After all, says Bronia Parry, assistant head
of instrumental teaching at Croydon Music
and Arts and director of the scheme, not all
the factors which led to these instruments
becoming dangerously scarce can be rectified
simply by providing more instruments and
teachers:
‘What I wanted to do was give them a
special place, because when you play an
endangered instrument you might be the
only one in the school,’ she says. ‘The idea
was to bring them together and form a club –
“You belong to the CES”. They learn together,
then go through the workshops together,
and eventually go through our whole system
together.
‘And I think it’s interesting why the kids
choose these instruments, because they don’t
want to be just like everybody else.
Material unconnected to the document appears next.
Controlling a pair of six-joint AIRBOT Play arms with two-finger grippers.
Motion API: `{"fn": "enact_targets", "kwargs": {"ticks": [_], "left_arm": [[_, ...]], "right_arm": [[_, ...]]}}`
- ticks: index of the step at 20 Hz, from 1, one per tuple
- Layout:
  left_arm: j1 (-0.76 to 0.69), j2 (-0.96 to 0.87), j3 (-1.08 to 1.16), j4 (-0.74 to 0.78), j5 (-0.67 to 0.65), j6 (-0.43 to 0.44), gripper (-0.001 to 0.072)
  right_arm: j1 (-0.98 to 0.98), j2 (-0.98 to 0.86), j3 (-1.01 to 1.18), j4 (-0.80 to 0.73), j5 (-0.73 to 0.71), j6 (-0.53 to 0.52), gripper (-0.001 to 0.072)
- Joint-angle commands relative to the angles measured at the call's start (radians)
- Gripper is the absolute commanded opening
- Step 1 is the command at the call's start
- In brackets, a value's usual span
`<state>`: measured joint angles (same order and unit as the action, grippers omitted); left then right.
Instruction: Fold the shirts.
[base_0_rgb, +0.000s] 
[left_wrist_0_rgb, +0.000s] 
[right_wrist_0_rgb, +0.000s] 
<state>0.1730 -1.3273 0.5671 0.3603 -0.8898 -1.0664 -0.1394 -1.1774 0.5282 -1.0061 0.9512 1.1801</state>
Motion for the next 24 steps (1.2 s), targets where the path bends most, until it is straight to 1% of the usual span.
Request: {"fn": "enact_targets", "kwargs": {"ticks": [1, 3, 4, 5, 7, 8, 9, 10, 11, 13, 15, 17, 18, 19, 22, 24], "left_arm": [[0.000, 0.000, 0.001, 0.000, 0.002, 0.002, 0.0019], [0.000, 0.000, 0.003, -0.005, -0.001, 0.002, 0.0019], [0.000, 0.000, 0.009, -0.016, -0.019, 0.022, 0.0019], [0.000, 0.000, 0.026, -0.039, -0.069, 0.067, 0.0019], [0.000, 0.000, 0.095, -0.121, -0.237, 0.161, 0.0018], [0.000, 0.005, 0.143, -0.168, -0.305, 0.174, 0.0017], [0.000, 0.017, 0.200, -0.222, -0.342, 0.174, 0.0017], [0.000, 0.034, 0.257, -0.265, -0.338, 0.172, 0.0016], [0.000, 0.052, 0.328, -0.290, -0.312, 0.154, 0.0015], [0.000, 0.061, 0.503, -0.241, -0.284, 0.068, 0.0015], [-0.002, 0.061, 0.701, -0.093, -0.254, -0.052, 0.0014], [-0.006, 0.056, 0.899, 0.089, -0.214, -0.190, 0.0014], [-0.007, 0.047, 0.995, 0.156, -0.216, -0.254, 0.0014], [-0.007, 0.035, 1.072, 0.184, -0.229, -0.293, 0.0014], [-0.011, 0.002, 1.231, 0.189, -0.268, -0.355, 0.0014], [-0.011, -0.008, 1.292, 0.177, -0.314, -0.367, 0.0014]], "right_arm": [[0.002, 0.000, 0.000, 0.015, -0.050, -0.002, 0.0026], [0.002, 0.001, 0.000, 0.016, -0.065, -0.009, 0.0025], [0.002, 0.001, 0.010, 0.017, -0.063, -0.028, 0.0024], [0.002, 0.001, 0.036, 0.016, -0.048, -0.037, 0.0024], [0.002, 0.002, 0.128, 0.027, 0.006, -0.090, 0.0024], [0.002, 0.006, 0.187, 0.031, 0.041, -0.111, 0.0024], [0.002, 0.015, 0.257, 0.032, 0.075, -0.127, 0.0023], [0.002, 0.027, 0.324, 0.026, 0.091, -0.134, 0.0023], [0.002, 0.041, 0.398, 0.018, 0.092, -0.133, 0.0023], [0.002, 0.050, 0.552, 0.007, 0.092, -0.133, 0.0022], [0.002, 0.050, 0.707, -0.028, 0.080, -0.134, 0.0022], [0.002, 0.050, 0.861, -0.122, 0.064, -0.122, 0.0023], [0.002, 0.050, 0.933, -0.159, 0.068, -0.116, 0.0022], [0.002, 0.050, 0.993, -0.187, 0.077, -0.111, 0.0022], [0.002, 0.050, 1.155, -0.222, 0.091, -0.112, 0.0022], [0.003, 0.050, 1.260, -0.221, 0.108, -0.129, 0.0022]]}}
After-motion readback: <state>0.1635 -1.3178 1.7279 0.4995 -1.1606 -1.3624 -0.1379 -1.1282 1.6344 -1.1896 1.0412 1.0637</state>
They don’t
want to be like the flute player or the violin
player, they want to be slightly different,
and you get some real characters forming.
So with Conor and Claire  for
instance, we’re going to try to have them as a
pair of horns going right the way through our
system together.’
Martin Grainger is the scheme’s horn
teacher. I’ve watched him sitting with the
group’s young horn players, quietly giving
titbits of advice and chipping in with the
general banter (on first-name terms, but not
unruly) which ripples among the children
and teachers, and I catch him after a lesson
with two older pupils:
‘Obviously when the CES was set up
it was because we all realised we had this
huge shortage of horns, bassoons, double
basses and oboes, and it’s been a really good
response to that: every year we seem to have
more take up.
‘Then there’s a workshop band which
runs for their second year, and we try to
promote the group work as soon as possible
because it’s such a big part of keeping them
interested, musically and socially. And horns
particularly benefit from this kind of teaching
because the horn is difficult to teach with
other brass instruments – something that’s
easy for the horns will be in a tricky key for
the other brass instruments, and vice-versa.’
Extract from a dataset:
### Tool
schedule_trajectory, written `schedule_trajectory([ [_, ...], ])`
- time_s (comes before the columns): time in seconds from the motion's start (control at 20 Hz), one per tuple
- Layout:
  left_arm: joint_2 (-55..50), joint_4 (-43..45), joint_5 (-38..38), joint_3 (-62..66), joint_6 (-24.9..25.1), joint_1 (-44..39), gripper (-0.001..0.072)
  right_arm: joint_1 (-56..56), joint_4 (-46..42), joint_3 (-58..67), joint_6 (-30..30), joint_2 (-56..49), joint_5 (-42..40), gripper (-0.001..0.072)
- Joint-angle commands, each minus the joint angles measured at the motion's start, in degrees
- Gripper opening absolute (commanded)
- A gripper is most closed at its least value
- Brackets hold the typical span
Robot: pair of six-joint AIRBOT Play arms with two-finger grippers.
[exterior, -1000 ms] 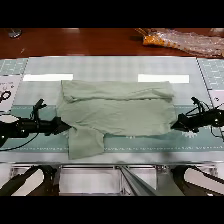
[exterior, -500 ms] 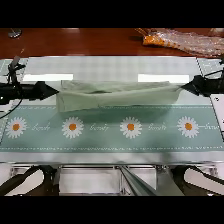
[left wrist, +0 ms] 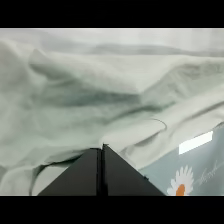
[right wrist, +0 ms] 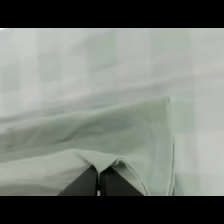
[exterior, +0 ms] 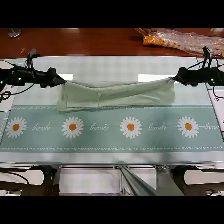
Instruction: Fold the shirts.
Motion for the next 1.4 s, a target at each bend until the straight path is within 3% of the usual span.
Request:
schedule_trajectory([
  [0.0,-6.56,0.02,-0.02,5.79,-1.01,-0.13,0.002,0.63,-2.05,0.85,0.94,-3.1,-3.52,0.0016],
  [0.3,-11.1,0.02,2.56,7.85,-1.99,0.2,0.0021,0.63,-2.21,0.83,1.01,-4.35,-5.84,0.0017],
  [0.55,-15.41,1.75,-3.91,7.85,-5.42,-0.02,0.0039,0.66,-4.79,0.83,1.16,-6.03,-2.29,0.0025],
  [0.65,-15.21,1.64,-3.93,7.89,-5.42,0.13,0.0222,0.63,-4.61,0.83,1.11,-6.01,-2.27,0.0234],
  [0.75,-13.81,1.57,-4.37,7.91,-5.42,1.11,0.0379,0.33,-4.9,1.07,0.11,-5.07,-1.79,0.0372],
  [0.9,-10.03,1.7,-6.21,9.18,-5.4,4.57,0.0397,-2.54,-14.05,5.42,0.66,-0.92,0.79,0.044],
  [1.0,-6.43,1.73,-6.73,9.92,-5.14,6.86,0.0397,-6.34,-23.17,9.86,6.38,0.07,8.07,0.0543],
  [1.05,-4.42,1.73,-6.73,9.92,-4.17,7.41,0.0396,-9.2,-22.12,10.8,5.88,-0.48,13.33,0.0545],
  [1.2,-0.2,1.75,-6.95,9.92,-2.29,7.21,0.0397,-16.68,-7.37,9.73,4.7,-5.27,25.55,0.0603],
  [1.35,1.33,1.73,-7.78,9.92,-2.16,5.79,0.0397,-16.98,-2.32,6.84,5.11,-9.27,25.88,0.0603],
])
‘Overall,’ he says, ‘I think it’s been really
successful in promoting these instruments.
We manage to get some good work done
while keeping it nice and relaxed, but the
kids have to want to come here – and so it’s
really nice to hear that they enjoy it.’
Conor, 11, and Claire, 9, have both been
attending the CES since November 2009,
learning the French horn in the group with
teacher Martin Grainger.
Claire started off wanting to play the oboe,
which she tried at one of the taster days which
the centre organises at the beginning of the year:
‘And you could just see that she wasn’t an oboist
or bassoonist,’ says Bronia Parry. ‘She was
blowing so hard – so put her on the French horn!’
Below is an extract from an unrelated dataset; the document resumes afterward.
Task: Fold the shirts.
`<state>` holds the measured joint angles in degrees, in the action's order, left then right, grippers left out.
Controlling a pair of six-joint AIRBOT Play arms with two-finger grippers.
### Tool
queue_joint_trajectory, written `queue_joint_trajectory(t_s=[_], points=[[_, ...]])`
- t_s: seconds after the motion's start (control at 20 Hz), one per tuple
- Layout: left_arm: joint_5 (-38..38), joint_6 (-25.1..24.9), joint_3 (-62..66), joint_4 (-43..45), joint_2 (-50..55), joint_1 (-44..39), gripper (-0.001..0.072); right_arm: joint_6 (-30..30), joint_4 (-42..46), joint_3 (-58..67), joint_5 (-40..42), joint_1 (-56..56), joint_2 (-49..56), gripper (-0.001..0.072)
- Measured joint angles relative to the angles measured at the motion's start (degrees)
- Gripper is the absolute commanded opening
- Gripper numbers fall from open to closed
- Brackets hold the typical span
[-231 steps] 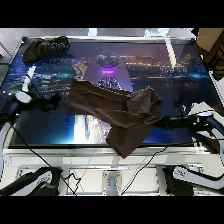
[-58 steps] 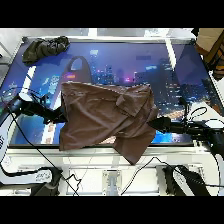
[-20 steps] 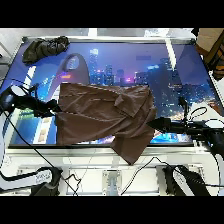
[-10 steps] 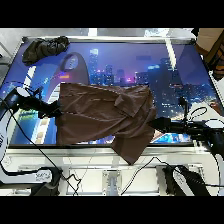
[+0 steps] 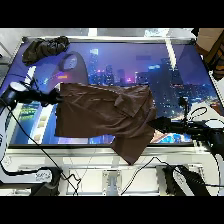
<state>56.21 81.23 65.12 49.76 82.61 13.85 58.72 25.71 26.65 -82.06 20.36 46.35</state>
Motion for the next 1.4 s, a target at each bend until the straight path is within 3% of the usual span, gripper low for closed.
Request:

‘If I’m tired,’ says Claire, ‘then I blow my French
horn and then I go, “Aaah!” and I wake up!’
So how does Conor find playing the horn?
‘Quite fun, I like it,’ he says, ‘I used to play the
guitar but this is better.’ He plays ‘just for fun,’
he says. ‘I might join the school orchestra or
band or something, but not one that does
anything big on stage.’ Yet he has no problem
with performing at ‘Fairfields or something’,
referring to Croydon’s 2000-seater Fairfield Hall!
Calum, 11, and Seb, 12, both started learning
the bassoon at CES. Calum is in his first year,
and Seb has now moved on to the second year,
having individual lessons with Bronia Parry.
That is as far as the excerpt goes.